YOUR ASSIGNMENT:
Your answer should hold only the line containing "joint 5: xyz" and each line that follows it in the listing, copied exactly.

DATA EXTRACT:

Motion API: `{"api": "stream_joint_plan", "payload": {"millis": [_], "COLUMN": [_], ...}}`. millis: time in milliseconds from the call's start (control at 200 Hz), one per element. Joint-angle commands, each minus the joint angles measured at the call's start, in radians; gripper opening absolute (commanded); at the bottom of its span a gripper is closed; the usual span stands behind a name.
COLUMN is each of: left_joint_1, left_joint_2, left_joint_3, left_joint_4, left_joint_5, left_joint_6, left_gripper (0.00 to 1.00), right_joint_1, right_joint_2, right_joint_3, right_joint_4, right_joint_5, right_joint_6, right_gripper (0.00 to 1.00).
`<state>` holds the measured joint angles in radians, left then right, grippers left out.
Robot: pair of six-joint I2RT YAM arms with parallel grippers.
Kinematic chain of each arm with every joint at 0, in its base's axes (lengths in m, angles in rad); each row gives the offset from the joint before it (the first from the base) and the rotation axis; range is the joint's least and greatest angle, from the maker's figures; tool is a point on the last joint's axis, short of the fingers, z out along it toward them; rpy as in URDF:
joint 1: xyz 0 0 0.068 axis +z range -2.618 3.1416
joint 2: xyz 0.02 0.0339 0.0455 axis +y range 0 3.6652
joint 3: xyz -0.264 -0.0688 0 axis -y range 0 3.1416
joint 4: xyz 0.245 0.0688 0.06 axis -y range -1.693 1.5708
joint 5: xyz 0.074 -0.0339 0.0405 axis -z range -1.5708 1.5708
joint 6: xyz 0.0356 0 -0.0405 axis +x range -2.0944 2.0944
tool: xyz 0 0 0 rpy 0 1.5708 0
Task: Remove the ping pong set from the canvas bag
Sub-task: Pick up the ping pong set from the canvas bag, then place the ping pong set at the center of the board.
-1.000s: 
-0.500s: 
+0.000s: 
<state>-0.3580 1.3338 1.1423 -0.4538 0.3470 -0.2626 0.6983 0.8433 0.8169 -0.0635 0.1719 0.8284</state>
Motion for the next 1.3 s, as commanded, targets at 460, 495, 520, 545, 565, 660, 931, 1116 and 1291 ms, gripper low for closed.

WRITTEN SOLUTION:
joint 5: xyz 0.074 -0.0339 0.0405 axis -z range -1.5708 1.5708
joint 6: xyz 0.0356 0 -0.0405 axis +x range -2.0944 2.0944
tool: xyz 0 0 0 rpy 0 1.5708 0
Task: Remove the ping pong set from the canvas bag
Sub-task: Pick up the ping pong set from the canvas bag, then place the ping pong set at the center of the board.
-1.000s: 
-0.500s: 
+0.000s: 
<state>-0.3580 1.3338 1.1423 -0.4538 0.3470 -0.2626 0.6983 0.8433 0.8169 -0.0635 0.1719 0.8284</state>
Motion for the next 1.3 s, as commanded, targets at 460, 495, 520, 545, 565, 660, 931, 1116 and 1291 ms, gripper low for closed.

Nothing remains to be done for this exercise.